Clara Iannotta
Pierre-Yves Macé
Helmut Lachenmann


The sound of a bell, a few notes of music coming from the street, chords and echoes: such are the objets trouvés that combine to form the concert, almost as a landscape.

I liked crazy paintings, fanlights over doorways, stage scenery, circus backdrops, shop signs, colorful illustrations, unfashionable books, church Latin, books of erotica with spelling mistakes, our grandmothers’ old novels, fairy tales, little children’s books, old operas, silly ditties, and simple beats.” [Arthur Rimbaud] An objet trouvé, whether a noise, utterance or part of a tune, would catch the attention of the composer, and open one of the grand paths of contemporary art. Such an element can remain as a source of dissonance, or the opposite, may be fully integrated or even absorbed. For Clara Iannotta, it is the sound of a bell, as on the cathedral of Freiburg im Breisgau, triggering a subtle instrumental warp and weft, conjuring up “the experience of hearing the bell: anticipation, ringing, recollection and silence. Encountering different rhythms of bell-ringing, each made of complex sounds and producing figures and movements that can only be reconciled in repetition.”
Pierre-Yves Macé develops aesthetics that could be described as musical recycling, a way of quoting that substantially alters the physical characteristics of the raw material.
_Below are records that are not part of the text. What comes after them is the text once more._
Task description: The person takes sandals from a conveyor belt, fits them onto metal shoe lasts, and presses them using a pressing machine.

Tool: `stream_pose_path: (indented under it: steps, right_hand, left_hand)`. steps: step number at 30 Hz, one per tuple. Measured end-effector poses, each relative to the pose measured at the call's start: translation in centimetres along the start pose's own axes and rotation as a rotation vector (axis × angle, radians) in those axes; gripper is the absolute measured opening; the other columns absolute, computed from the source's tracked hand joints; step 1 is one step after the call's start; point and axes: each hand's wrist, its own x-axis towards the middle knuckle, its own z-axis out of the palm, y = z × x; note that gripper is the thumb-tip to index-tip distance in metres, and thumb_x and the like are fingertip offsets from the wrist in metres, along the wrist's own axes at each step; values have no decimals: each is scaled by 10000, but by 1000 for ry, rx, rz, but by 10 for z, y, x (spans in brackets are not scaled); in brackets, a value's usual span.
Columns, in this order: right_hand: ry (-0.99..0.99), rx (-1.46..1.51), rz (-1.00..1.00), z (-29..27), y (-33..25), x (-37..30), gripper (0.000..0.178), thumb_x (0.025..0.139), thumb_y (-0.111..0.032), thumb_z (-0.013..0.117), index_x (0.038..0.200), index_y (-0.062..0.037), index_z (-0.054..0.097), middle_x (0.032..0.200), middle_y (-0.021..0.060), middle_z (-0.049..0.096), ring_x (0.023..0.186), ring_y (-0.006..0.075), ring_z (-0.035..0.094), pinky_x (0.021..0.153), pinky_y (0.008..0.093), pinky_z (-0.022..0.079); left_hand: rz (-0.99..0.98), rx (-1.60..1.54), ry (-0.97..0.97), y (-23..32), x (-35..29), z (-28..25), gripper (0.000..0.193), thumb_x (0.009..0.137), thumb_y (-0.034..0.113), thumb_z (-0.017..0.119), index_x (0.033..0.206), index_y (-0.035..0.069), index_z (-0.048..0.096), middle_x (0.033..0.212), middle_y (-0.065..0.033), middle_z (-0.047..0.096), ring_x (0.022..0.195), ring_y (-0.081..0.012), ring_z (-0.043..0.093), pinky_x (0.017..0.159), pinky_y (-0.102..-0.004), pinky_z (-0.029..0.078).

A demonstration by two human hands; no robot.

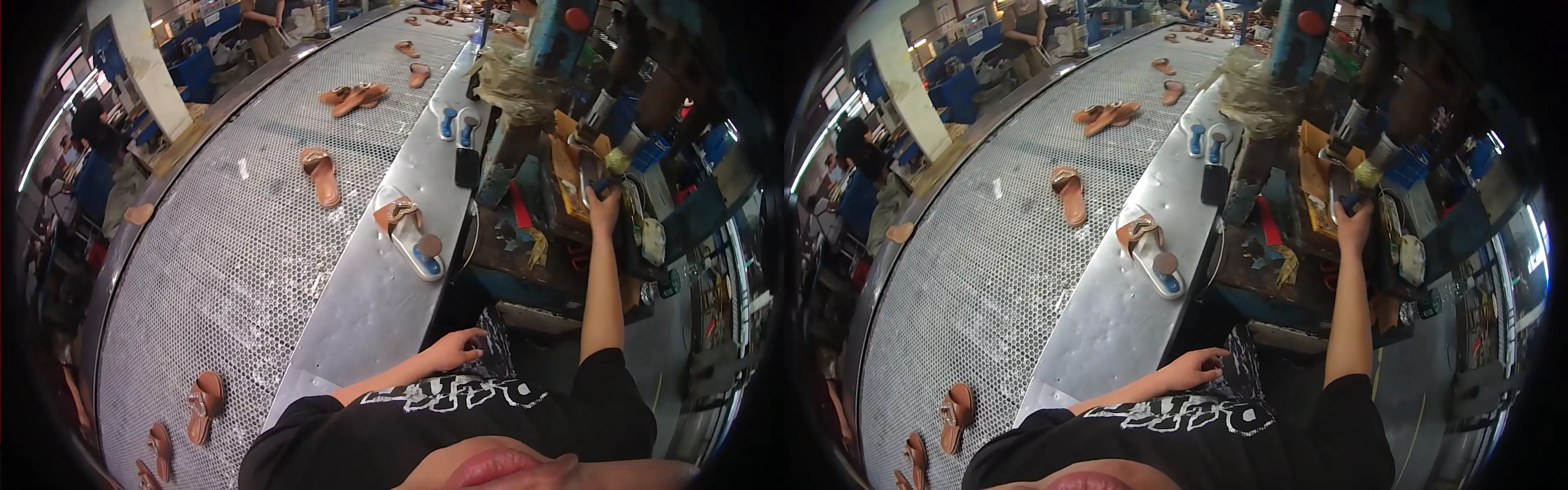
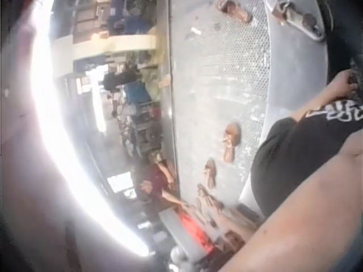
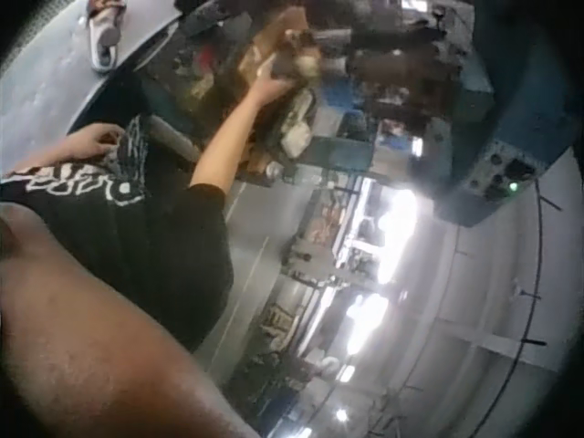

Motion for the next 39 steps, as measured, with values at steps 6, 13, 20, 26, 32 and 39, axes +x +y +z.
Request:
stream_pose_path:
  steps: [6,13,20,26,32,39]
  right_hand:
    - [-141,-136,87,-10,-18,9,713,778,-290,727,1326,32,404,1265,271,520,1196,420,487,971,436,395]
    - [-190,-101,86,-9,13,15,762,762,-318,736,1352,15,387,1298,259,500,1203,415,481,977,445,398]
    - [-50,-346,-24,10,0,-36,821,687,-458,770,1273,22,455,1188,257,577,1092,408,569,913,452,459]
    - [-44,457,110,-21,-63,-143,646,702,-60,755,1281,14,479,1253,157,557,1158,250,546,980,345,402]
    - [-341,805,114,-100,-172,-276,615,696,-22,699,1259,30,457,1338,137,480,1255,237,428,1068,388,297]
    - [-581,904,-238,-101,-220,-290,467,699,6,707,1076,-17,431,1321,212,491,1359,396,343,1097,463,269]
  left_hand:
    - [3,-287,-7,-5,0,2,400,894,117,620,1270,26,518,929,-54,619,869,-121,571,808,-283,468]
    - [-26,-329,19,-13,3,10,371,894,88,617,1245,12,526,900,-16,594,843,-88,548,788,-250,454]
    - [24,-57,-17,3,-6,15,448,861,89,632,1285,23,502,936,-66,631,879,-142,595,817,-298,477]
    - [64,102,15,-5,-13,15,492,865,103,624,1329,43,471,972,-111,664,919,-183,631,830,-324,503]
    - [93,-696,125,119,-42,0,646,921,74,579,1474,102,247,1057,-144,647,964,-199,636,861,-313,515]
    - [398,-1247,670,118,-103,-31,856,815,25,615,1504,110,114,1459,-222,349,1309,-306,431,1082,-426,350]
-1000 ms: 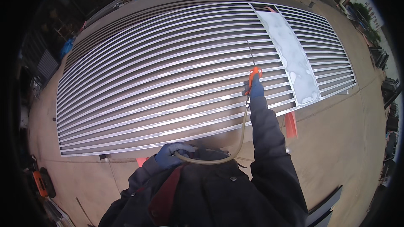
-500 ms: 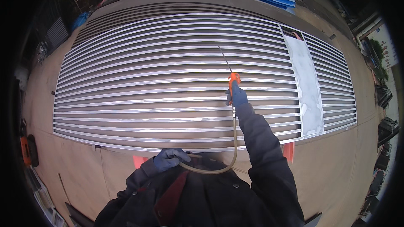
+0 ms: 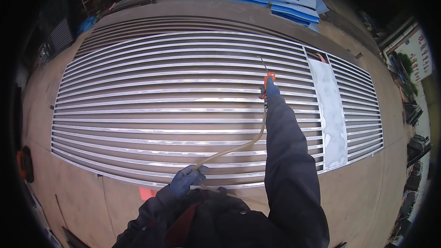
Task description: The person uses a handheld spray gun to apply white paint to a large metal grille resting on supports. They move the spray gun in steady horizontal passes across the slats, covering the surface systematically.
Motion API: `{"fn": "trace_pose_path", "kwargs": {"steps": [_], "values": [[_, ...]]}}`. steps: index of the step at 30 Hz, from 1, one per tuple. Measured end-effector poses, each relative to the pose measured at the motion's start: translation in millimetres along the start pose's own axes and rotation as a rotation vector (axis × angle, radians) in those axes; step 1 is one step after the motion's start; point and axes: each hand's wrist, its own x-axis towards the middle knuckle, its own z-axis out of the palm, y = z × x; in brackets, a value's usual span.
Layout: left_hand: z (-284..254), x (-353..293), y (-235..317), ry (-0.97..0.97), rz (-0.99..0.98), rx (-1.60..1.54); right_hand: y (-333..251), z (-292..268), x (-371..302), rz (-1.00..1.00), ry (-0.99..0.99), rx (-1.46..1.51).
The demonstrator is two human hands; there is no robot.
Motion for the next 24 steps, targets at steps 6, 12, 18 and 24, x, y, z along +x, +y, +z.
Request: {"fn": "trace_pose_path", "kwargs": {"steps": [6, 12, 18, 24], "values": [[-0.7, 5.6, -3.2, -0.144, 0.060, 0.151, -40.5, 3.2, 27.2, -0.155, 0.178, 0.185], [0.4, 13.6, 0.2, -0.198, -0.075, 0.113, -51.8, 32.4, 33.8, -0.286, 0.164, 0.196], [5.2, 16.7, 8.0, -0.196, -0.092, 0.045, -54.0, 19.8, 35.4, -0.219, 0.063, -0.010], [11.0, 28.1, -13.1, -0.275, -0.037, 0.103, -73.4, -59.9, 52.6, -0.163, 0.545, -0.186]]}}
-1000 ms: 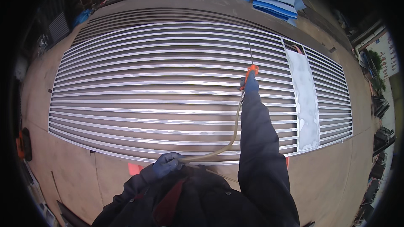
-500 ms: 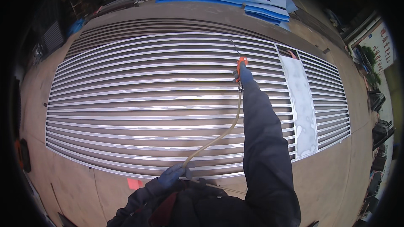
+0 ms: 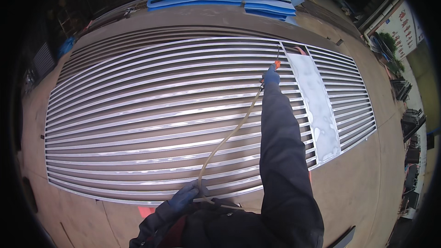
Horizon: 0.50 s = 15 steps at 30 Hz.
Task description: The person uses a handheld spray gun to apply white paint to a large metal grille resting on supports. They move the spray gun in steady horizontal passes across the slats, covering the surface systematically.
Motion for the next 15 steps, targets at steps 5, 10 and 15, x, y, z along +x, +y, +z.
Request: {"fn": "trace_pose_path", "kwargs": {"steps": [5, 10, 15], "values": [[14.1, 22.9, -23.0, -0.284, -0.078, -0.091, -3.0, -34.1, 10.5, 0.072, 0.097, -0.142], [13.4, 18.2, -14.9, -0.196, -0.103, -0.092, -2.7, -48.8, 4.0, -0.029, -0.135, -0.287], [16.6, 11.3, 2.6, -0.128, -0.127, -0.080, 10.4, -32.8, 5.2, 0.049, -0.045, -0.234]]}}
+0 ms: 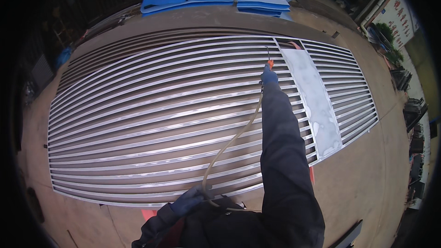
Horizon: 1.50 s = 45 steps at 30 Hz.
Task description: The person uses a handheld spray gun to apply white paint to a large metal grille resting on supports. They move the spray gun in steady horizontal passes across the slats, covering the surface systematically.
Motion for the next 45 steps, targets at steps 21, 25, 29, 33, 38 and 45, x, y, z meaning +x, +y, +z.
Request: {"fn": "trace_pose_path", "kwargs": {"steps": [21, 25, 29, 33, 38, 45], "values": [[3.6, -11.1, 2.9, 0.094, -0.034, -0.066, 6.5, -6.5, -55.8, -0.251, 0.076, -0.717], [5.4, 4.7, 1.5, -0.019, -0.023, 0.081, 5.6, -31.6, -55.0, -0.249, 0.094, -0.770], [2.6, 3.1, 2.8, -0.032, -0.044, 0.066, -8.6, -35.6, -47.0, -0.165, 0.166, -0.569], [4.6, 2.4, 6.1, -0.015, 0.007, 0.057, -26.1, -28.4, -28.1, -0.274, 0.157, -0.520], [7.9, 5.3, 12.5, 0.061, 0.030, 0.050, -31.4, -24.4, 11.2, -0.204, 0.069, -0.366], [10.2, -4.4, 5.0, 0.152, -0.147, -0.176, -9.5, 39.9, -47.1, -0.078, -0.364, 0.368]]}}
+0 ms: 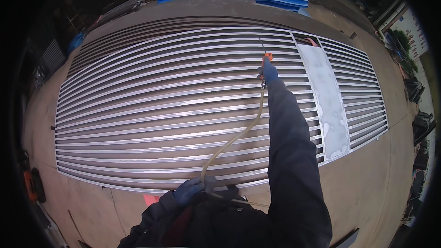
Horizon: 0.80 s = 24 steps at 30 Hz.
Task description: The person uses a handheld spray gun to apply white paint to a large metal grille resting on supports. They move the spray gun in steady horizontal passes across the slats, covering the surface systematically.
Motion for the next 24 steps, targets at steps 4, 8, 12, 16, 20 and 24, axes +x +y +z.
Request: {"fn": "trace_pose_path", "kwargs": {"steps": [4, 8, 12, 16, 20, 24], "values": [[-2.1, -2.8, -15.7, -0.054, 0.083, 0.148, 44.6, 74.4, -52.6, -0.051, -0.463, 0.100], [-14.3, -17.9, -31.1, -0.098, 0.125, 0.206, 50.9, 99.2, -86.2, 0.031, -0.155, 0.423], [-19.8, -27.3, -48.1, 0.030, 0.111, 0.185, 66.7, 110.8, -139.8, 0.038, -0.583, -0.036], [-10.6, -31.9, -66.3, 0.101, 0.201, 0.205, 83.3, 121.0, -176.0, -0.019, -0.289, 0.350], [-8.0, -43.0, -72.7, 0.150, 0.426, 0.479, 98.7, 118.5, -214.7, 0.050, -0.597, 0.039], [-5.2, -62.8, -92.2, 0.296, 0.334, 0.402, 105.0, 117.3, -252.1, 0.028, -0.351, 0.301]]}}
For Rumorarium, excerpts from street music have been recorded and are run through a sampler-keyboard, then edited, with cuts, repetitions, and blending of shades to produce a “vivarium of background noise.”
The German composer Helmut Lachenmann has made more abstract use of the repeat: it is no longer a matter of creating music with noise made by instruments, but the use of characteristic rhythmic figures, chords and echoes to “cast novel light on everything which resonates, and everything in movement initiated by sound in a different context.” Here too the image of the site of the listening experience is of prime importance: Concertini could be a crossing: “wandering, as it were, inside a labyrinth built by the wanderer, but a labyrinth set inside a strict time grid, and to be crossed as if a water diviner.